[Saved entries]
# # # # # # #

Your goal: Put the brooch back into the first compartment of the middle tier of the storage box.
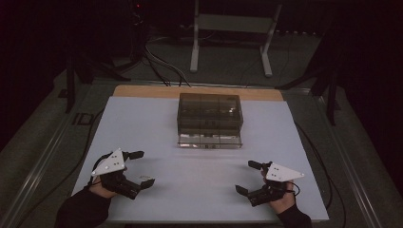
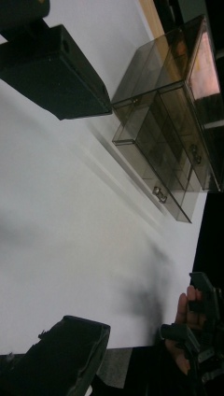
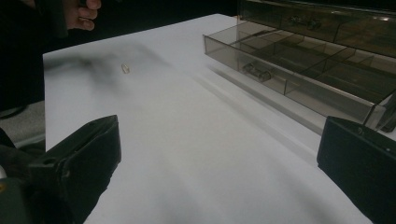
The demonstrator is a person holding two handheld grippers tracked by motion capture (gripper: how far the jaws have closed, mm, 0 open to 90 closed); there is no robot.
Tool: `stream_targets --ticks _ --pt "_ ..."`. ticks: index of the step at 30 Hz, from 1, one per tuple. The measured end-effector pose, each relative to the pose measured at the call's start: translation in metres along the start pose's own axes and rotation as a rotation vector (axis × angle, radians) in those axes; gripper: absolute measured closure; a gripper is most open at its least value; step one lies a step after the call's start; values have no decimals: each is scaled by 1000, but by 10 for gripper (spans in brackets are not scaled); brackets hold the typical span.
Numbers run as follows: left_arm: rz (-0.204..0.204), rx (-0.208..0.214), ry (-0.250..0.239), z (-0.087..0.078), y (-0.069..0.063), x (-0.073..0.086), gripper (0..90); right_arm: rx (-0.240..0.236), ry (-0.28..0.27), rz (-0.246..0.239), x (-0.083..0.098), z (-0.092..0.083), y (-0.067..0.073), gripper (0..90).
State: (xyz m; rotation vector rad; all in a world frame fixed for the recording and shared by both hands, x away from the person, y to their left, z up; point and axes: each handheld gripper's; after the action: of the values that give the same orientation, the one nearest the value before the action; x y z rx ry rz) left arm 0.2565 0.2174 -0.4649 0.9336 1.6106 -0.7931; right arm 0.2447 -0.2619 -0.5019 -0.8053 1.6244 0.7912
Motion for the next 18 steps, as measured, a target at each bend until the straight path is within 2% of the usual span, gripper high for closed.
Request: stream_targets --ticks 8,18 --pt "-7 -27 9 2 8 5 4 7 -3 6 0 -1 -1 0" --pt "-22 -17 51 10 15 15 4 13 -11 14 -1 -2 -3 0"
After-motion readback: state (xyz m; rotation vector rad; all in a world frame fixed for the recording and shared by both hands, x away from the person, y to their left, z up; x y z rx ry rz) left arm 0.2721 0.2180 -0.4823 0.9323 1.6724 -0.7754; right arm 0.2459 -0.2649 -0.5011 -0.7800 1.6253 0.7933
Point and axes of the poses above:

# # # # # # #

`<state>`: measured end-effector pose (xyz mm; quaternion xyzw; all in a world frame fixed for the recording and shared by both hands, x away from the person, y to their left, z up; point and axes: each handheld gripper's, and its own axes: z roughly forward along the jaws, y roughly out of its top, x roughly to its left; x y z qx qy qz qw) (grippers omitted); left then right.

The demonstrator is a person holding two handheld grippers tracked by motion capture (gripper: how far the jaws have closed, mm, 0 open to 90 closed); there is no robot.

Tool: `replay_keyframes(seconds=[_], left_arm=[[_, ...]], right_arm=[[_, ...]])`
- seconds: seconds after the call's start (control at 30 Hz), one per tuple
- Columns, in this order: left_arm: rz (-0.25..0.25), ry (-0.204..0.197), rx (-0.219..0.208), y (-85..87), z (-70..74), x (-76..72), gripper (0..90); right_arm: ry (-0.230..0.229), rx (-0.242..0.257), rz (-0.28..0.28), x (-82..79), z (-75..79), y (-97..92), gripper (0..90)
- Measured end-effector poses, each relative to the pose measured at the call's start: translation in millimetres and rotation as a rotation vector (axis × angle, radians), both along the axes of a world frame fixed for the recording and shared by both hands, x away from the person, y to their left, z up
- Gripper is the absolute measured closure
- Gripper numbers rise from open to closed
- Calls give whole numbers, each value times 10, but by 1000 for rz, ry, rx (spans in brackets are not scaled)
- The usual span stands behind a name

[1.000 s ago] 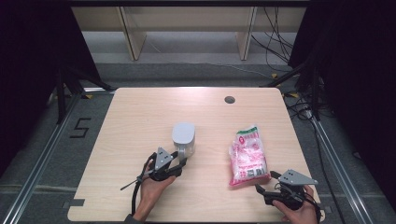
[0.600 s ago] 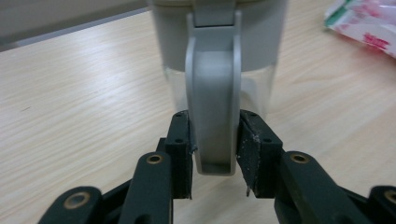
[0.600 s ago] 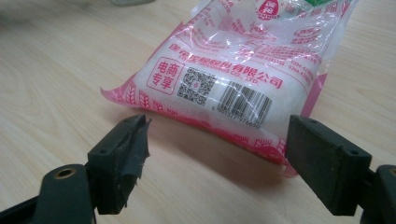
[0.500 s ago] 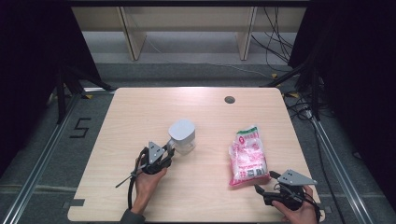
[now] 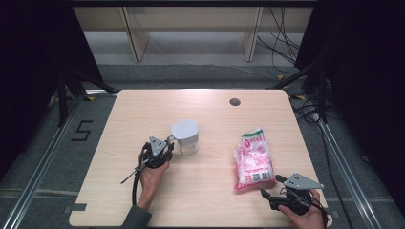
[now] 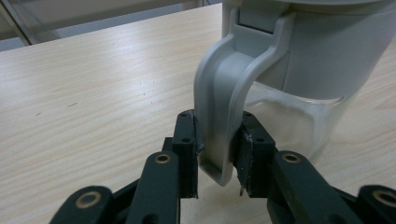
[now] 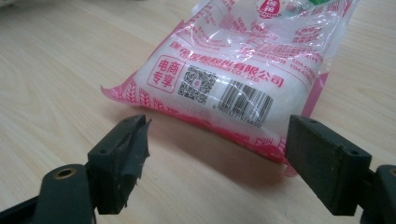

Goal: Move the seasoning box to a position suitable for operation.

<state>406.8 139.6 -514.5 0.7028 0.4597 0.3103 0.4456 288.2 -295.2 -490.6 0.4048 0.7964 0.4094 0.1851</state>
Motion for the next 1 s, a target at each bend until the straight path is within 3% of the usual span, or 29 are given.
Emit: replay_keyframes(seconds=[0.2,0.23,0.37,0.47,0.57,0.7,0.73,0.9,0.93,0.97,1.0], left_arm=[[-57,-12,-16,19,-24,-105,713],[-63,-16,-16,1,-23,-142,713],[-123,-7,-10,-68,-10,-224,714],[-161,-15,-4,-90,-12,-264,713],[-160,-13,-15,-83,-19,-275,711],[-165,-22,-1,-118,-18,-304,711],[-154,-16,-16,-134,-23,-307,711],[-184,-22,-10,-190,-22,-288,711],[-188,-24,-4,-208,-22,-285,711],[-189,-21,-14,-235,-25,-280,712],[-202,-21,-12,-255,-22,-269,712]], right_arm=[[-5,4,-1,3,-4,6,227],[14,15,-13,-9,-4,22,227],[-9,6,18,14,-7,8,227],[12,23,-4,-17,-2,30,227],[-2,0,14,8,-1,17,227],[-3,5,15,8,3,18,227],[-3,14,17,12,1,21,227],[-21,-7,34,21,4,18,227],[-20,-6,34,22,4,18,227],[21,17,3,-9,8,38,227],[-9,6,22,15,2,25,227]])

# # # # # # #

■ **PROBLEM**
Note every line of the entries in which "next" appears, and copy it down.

■ **EXERCISE SOLUTION**
Motion for the next 18 steps, as measured, a target at each bend until the straight path is within 2% of the usual span, gripper high for closed.
Motion for the next 1 s, a target at each bend until the straight path is within 3% of the usual span, or 29 are given.

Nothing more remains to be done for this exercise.